Le 1er septembre 1939, la seconde guerre mondiale commence. Les autorités françaises font évacuer l'ensemble de la population des communes d'Alsace-Moselle limitrophes de l'Allemagne, dont celle de Strasbourg. Certains de ces Alsaciens-Mosellans évacués s'établissent à Saint-Dié. Parmi eux se trouvent des juifs. De ce fait la population juive de la ville grossit fortement.
En mai-juin 1940, les Allemands envahissent la France. Saint-Dié est occupé. Avant l'invasion de la ville, un certain nombre de juifs ont eu la prudence de partir. A partir de l'automne 1940, des mesures antisémites sont prises par le gouvernement de Vichy et les autorités allemandes. Les juifs sont recensés, exclus de toute fonction d'autorité et progressivement dépouillés de leurs biens. A partir de 1942, les nazis entreprennent d'exterminer les juifs. Ceux qui sont restés à Saint-Dié doivent, à partir du 29 mai 1942, porter l'étoile jaune et sont progressivement déportés. Près d'une centaine de juifs sont arrêtés à Saint-Dié entre juillet 1942 et juillet 1944. La rafle la plus importante a lieu le 13 mars 1944 et touche une cinquantaine de personnes, la dernière, le 13 juillet 1944, concerne les personnes âgées et les malades. Après cette date, Saint-Dié ne compte plus de juifs.

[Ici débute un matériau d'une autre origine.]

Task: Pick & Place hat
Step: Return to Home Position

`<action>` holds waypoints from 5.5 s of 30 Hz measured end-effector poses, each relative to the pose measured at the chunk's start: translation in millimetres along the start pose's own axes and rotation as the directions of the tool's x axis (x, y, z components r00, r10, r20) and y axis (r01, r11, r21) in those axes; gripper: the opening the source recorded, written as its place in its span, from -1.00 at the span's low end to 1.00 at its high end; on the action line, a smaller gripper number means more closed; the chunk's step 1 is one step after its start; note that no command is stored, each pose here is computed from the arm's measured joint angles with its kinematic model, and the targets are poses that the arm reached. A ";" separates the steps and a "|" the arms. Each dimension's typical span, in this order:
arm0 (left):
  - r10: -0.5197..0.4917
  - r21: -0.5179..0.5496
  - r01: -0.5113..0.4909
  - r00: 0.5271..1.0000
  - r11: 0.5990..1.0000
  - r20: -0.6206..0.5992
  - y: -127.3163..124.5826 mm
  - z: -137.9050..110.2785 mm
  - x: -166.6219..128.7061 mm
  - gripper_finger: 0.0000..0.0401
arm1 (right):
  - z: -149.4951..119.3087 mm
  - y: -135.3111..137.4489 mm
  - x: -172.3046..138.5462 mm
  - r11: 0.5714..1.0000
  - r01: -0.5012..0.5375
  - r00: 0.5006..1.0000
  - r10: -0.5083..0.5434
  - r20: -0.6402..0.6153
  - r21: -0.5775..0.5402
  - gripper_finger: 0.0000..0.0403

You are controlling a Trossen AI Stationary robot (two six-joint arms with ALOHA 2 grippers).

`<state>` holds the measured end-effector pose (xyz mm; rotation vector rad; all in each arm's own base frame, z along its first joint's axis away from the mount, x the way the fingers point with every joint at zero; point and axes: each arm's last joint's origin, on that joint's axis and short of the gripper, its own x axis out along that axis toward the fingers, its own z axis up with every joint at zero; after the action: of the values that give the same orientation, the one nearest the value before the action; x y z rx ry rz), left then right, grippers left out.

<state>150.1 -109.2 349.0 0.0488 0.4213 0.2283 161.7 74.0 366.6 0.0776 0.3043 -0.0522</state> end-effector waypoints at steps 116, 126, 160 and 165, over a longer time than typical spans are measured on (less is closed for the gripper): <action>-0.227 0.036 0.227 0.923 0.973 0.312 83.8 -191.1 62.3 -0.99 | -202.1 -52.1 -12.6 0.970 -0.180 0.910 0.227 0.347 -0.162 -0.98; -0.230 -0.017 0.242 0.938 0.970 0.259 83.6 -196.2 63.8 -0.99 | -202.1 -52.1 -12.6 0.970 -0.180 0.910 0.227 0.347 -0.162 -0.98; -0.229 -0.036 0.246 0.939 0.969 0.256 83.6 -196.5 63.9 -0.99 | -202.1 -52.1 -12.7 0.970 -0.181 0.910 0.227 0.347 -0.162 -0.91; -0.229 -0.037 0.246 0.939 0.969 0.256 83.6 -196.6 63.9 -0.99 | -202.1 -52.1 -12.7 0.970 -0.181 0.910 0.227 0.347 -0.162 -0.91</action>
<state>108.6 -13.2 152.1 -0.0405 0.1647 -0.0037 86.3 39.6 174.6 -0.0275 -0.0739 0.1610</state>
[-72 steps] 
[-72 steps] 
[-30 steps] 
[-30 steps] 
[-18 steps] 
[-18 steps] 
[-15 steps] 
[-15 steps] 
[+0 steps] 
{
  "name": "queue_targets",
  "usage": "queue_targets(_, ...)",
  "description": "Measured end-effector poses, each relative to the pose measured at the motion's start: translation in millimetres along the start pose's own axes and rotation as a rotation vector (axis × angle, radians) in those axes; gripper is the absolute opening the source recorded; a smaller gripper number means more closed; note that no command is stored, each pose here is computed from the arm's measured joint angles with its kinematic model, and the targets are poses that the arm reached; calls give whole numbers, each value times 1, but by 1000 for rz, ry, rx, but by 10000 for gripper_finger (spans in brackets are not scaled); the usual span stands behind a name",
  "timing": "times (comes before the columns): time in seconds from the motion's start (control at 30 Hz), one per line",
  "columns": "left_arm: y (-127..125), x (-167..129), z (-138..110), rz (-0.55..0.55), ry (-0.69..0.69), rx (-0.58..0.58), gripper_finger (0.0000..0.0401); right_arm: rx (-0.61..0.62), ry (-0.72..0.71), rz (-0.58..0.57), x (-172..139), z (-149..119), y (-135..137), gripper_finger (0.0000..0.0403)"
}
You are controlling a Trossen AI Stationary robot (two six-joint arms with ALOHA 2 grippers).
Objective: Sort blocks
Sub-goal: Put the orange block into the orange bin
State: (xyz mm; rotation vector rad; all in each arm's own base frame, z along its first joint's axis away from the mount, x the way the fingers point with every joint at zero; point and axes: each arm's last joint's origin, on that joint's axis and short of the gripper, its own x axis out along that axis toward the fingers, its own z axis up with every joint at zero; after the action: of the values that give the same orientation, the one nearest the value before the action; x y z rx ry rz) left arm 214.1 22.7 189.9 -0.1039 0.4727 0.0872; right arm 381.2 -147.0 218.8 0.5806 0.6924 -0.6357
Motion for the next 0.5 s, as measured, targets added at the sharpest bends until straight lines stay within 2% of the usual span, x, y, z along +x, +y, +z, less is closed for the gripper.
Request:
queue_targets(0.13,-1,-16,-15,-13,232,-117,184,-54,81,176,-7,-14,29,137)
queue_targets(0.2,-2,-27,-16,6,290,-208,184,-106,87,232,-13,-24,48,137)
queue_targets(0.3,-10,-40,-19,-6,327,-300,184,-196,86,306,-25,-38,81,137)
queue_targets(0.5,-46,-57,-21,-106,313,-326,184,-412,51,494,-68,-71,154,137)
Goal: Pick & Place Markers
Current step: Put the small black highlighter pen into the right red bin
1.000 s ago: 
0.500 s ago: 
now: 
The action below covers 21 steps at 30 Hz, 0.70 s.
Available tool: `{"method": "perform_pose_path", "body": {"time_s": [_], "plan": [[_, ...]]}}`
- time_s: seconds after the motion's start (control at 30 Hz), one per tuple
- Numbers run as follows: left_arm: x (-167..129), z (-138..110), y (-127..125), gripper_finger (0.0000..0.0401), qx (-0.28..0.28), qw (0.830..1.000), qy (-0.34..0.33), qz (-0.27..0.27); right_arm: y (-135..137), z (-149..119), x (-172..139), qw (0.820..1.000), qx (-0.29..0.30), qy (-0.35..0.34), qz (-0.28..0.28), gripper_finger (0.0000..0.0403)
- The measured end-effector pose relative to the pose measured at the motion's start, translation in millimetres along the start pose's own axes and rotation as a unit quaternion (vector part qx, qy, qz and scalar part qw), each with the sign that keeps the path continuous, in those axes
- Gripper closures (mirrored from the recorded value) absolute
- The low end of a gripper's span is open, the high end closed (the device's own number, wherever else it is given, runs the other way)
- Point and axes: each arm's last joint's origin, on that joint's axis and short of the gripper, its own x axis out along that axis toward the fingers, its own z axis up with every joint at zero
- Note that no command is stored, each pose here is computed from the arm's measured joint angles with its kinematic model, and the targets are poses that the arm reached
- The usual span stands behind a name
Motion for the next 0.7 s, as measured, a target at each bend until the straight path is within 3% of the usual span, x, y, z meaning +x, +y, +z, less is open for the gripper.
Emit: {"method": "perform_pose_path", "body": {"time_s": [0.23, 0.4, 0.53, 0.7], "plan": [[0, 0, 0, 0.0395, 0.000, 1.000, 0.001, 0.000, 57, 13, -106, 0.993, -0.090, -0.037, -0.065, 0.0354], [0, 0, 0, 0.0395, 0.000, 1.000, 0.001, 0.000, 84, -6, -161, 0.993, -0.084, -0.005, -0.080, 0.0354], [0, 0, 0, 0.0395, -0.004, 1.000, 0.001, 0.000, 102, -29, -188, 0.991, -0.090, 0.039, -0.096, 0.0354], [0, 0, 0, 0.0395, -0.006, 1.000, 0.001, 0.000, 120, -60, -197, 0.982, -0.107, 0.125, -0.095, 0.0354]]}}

Les juifs arrêtés à Saint-Dié ont d'abord été emprisonnés au camp d'Ecrouves, près de Toul, puis à celui de Drancy, dans la région parisienne, avant d'être pour la quasi-totalité assassinés à Auschwitz, en Pologne.
Du 13 au 18 novembre 1944, avant de quitter Saint-Dié, les Allemands incendient la plus grande partie de la sous-préfecture. La synagogue disparaît dans cet incendie, A la Libération, sur les 15 000 habitants de la ville, 10 000 n'ont plus de logements. La reconstruction de la ville est longue. Sur la centaine de juifs vivant à Saint-Dié avant la guerre, une vingtaine sont morts en déportation arrêtés, soit à Saint-Dié, soit dans les communes, où ils avaient espéré trouver refuge. Une quarantaine de juifs reviennent vivre à Saint-Dié et participent à la reconstruction de la ville. Une nouvelle synagogue est bâtie, rue de l'Evêché. Ses plans sont dessinés par Claude Meyer-Lévy, l'architecte parisien de la synagogue de la Paix à Strasbourg, qui est aussi un des architectes chargés de la reconstruction de Saint-Dié. Dans cette synagogue, inaugurée le 9 septembre 1963 par le grand rabbin de France, Jacob Kaplan, sont organisés des offices pour les grandes fêtes.
La population juive est restée assez stable depuis la seconde guerre mondiale. Elle compte environ une quarantaine de fidèles. Les départs ont été compensés par des arrivées, en particulier dans les années 1960 de quelques juifs originaires d'Afrique du Nord.